**WORK ITEM**: In your copy of the data, include no pictures and alter nothing else.

**DATASET EXTRACT**:
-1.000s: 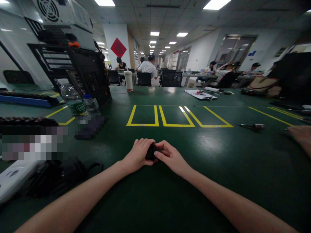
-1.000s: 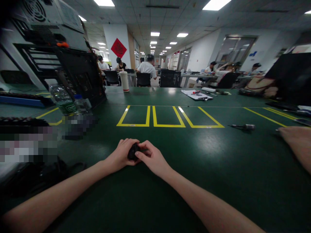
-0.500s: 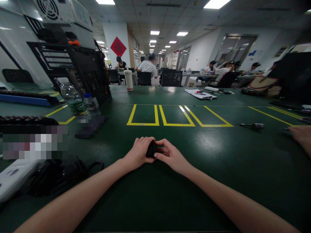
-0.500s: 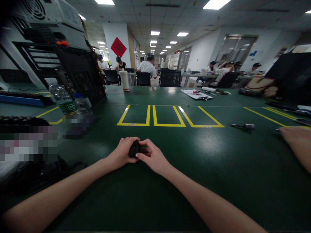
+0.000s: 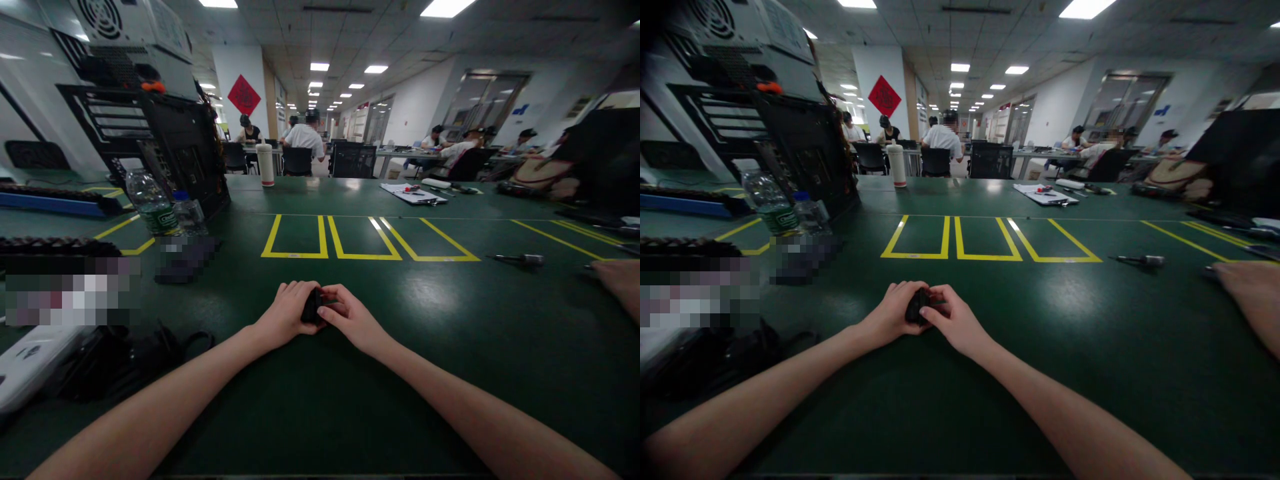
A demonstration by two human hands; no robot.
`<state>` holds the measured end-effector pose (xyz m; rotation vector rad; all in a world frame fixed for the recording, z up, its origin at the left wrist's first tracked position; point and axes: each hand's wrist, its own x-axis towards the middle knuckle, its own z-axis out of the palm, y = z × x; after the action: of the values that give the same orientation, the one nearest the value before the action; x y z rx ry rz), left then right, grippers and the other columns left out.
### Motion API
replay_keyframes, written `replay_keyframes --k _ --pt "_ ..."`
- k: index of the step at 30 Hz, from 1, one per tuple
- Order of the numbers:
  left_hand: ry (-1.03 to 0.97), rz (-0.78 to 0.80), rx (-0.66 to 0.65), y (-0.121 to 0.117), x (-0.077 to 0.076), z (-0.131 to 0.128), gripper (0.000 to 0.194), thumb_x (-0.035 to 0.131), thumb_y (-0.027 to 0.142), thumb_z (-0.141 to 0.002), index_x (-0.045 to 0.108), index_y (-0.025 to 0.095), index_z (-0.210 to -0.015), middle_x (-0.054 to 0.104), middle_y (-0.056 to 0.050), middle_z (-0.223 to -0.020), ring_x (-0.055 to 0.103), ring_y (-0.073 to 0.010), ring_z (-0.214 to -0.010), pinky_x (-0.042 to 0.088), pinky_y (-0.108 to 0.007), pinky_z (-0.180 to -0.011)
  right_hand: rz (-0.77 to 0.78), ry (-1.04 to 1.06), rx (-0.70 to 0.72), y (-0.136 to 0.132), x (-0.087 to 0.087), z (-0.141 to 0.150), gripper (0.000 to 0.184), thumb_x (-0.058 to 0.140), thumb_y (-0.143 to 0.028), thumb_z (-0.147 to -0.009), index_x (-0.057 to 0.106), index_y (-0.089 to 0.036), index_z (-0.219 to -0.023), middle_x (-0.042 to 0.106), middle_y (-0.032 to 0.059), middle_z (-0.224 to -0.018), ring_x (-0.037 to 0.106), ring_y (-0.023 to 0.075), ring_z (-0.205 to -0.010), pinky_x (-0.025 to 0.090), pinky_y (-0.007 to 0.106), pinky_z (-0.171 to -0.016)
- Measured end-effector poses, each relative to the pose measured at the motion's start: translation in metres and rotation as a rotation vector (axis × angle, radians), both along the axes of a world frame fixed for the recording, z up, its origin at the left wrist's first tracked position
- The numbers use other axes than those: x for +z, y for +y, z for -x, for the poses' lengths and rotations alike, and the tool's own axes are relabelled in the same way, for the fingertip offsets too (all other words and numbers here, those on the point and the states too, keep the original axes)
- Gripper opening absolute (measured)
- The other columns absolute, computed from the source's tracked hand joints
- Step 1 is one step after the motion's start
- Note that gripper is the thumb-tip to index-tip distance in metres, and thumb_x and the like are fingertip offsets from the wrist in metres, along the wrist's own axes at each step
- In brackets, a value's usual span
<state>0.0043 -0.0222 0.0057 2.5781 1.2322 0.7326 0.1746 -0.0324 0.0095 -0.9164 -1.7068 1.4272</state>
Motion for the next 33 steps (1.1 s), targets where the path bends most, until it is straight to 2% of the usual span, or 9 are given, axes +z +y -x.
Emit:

**RESULT OF THIS EXERCISE**:
-1.000s: 
-1.000s: 
-0.500s: 
-0.500s: 
+0.000s: 
A demonstration by two human hands; no robot.
`<state>` holds the measured end-effector pose (xyz m; rotation vector rad; all in a world frame fixed for the recording, z up, its origin at the left wrist's first tracked position; point and axes: each hand's wrist, its own x-axis towards the middle knuckle, its own z-axis out of the palm, y = z × x; after the action: of the values that give the same orientation, the one nearest the value before the action; x y z rx ry rz), left then right, grippers and the other columns left out.
### Motion API
replay_keyframes, written `replay_keyframes --k _ --pt "_ ..."`
- k: index of the step at 30 Hz, from 1, one per tuple
- Order of the numbers:
  left_hand: ry (-1.03 to 0.97), rz (-0.78 to 0.80), rx (-0.66 to 0.65), y (-0.121 to 0.117), x (-0.077 to 0.076), z (-0.131 to 0.128), gripper (0.000 to 0.194), thumb_x (-0.035 to 0.131), thumb_y (-0.027 to 0.142), thumb_z (-0.141 to 0.002), index_x (-0.045 to 0.108), index_y (-0.025 to 0.095), index_z (-0.210 to -0.015), middle_x (-0.054 to 0.104), middle_y (-0.056 to 0.050), middle_z (-0.223 to -0.020), ring_x (-0.055 to 0.103), ring_y (-0.073 to 0.010), ring_z (-0.214 to -0.010), pinky_x (-0.042 to 0.088), pinky_y (-0.108 to 0.007), pinky_z (-0.180 to -0.011)
  right_hand: rz (-0.77 to 0.78), ry (-1.04 to 1.06), rx (-0.70 to 0.72), y (-0.136 to 0.132), x (-0.087 to 0.087), z (-0.141 to 0.150), gripper (0.000 to 0.184), thumb_x (-0.058 to 0.140), thumb_y (-0.143 to 0.028), thumb_z (-0.147 to -0.009), index_x (-0.057 to 0.106), index_y (-0.089 to 0.036), index_z (-0.219 to -0.023), middle_x (-0.042 to 0.106), middle_y (-0.032 to 0.059), middle_z (-0.224 to -0.018), ring_x (-0.037 to 0.106), ring_y (-0.023 to 0.075), ring_z (-0.205 to -0.010), pinky_x (-0.025 to 0.090), pinky_y (-0.007 to 0.106), pinky_z (-0.171 to -0.016)
- Measured end-effector poses, each relative to the pose measured at the motion's start: translation in metres and rotation as a rotation vector (axis × angle, radians), both along the axes of a world frame fixed for the recording, z up, its origin at the left wrist's first tracked position
- The numbers use other axes than those: x for +z, y for +y, z for -x, for the poses' lengths and rotations alike, and the tool's own axes are relabelled in the same way, for the fingertip offsets too (all other words and numbers here, those on the point and the states too, keep the original axes)
- Gripper opening absolute (measured)
- The other columns absolute, computed from the source's tracked hand joints
- Step 1 is one step after the motion's start
- Note that gripper is the thumb-tip to index-tip distance in metres, and thumb_x and the like are fingertip offsets from the wrist in metres, along the wrist's own axes at each step
- In brackets, a value's usual span
<state>0.0043 -0.0222 0.0057 2.5781 1.2322 0.7326 0.1746 -0.0324 0.0095 -0.9164 -1.7068 1.4272</state>
Motion for the next 33 steps (1.1 s), targets where the path bends most, until it is straight to 2% of the usual span, or 9 are given, axes +z +y -x.
Emit:

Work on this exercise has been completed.